INSTRUCTIONS TO FOLLOW: Copy the data precisely, character for character, and leave out every picture.

SUPPLIED DATA:
-- Opening Marker --
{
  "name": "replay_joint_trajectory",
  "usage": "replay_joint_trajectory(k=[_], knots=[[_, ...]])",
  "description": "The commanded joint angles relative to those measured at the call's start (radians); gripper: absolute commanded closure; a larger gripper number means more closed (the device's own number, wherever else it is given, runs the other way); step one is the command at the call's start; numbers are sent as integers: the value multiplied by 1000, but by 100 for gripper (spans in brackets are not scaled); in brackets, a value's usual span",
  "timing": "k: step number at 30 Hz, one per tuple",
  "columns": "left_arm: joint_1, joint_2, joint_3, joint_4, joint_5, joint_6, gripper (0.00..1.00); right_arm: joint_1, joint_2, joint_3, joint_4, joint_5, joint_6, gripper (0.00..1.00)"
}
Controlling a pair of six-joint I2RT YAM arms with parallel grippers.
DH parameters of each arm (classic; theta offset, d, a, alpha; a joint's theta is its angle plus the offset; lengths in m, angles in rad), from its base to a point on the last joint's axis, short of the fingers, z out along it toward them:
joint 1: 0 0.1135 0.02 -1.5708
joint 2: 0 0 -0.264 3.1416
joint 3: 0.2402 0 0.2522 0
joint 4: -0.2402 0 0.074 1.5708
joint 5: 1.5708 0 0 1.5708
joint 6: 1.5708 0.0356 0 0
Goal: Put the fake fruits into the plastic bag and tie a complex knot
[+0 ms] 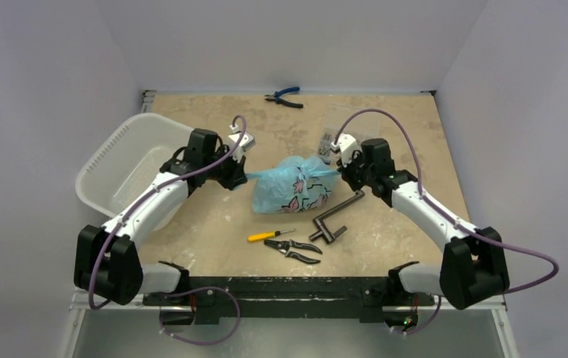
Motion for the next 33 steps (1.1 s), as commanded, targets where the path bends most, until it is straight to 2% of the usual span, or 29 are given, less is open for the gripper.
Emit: replay_joint_trajectory(k=[1,5,9,12,14,18,22,24,27,30,33], knots=[[88,33,-23,-73,-246,265,100,-101,-8,-105,-9,219,-176,100],[51,66,-52,-71,-251,307,100,-101,76,-147,25,211,-191,100],[-21,-12,-30,-87,-229,298,100,-101,8,-45,-80,137,-189,100],[-96,-43,88,-139,-209,226,100,-88,-55,106,-170,-52,-103,100],[-130,-45,147,-113,-160,180,100,-50,-56,188,-185,-157,-41,100],[-153,16,239,-52,-15,50,100,7,-35,235,-108,-355,64,100],[-153,84,286,48,129,-81,100,83,20,247,-4,-436,146,100],[-153,126,306,122,200,-202,100,99,53,253,72,-478,219,100],[-155,211,290,264,296,-393,100,109,113,254,168,-505,302,100],[-159,286,203,424,322,-609,100,110,165,225,254,-482,327,100],[-165,340,141,497,339,-677,100,110,215,201,275,-442,393,100]])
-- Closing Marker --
RESULT:
{
  "name": "replay_joint_trajectory",
  "usage": "replay_joint_trajectory(k=[_], knots=[[_, ...]])",
  "description": "The commanded joint angles relative to those measured at the call's start (radians); gripper: absolute commanded closure; a larger gripper number means more closed (the device's own number, wherever else it is given, runs the other way); step one is the command at the call's start; numbers are sent as integers: the value multiplied by 1000, but by 100 for gripper (spans in brackets are not scaled); in brackets, a value's usual span",
  "timing": "k: step number at 30 Hz, one per tuple",
  "columns": "left_arm: joint_1, joint_2, joint_3, joint_4, joint_5, joint_6, gripper (0.00..1.00); right_arm: joint_1, joint_2, joint_3, joint_4, joint_5, joint_6, gripper (0.00..1.00)"
}
Controlling a pair of six-joint I2RT YAM arms with parallel grippers.
DH parameters of each arm (classic; theta offset, d, a, alpha; a joint's theta is its angle plus the offset; lengths in m, angles in rad), from its base to a point on the last joint's axis, short of the fingers, z out along it toward them:
joint 1: 0 0.1135 0.02 -1.5708
joint 2: 0 0 -0.264 3.1416
joint 3: 0.2402 0 0.2522 0
joint 4: -0.2402 0 0.074 1.5708
joint 5: 1.5708 0 0 1.5708
joint 6: 1.5708 0.0356 0 0
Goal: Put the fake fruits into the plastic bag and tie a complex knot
[+0 ms] 
Motion for the next 33 steps (1.1 s), as commanded, targets where the path bends most, until it is straight to 2% of the usual span, or 29 are given, less is open for the gripper.
Emit: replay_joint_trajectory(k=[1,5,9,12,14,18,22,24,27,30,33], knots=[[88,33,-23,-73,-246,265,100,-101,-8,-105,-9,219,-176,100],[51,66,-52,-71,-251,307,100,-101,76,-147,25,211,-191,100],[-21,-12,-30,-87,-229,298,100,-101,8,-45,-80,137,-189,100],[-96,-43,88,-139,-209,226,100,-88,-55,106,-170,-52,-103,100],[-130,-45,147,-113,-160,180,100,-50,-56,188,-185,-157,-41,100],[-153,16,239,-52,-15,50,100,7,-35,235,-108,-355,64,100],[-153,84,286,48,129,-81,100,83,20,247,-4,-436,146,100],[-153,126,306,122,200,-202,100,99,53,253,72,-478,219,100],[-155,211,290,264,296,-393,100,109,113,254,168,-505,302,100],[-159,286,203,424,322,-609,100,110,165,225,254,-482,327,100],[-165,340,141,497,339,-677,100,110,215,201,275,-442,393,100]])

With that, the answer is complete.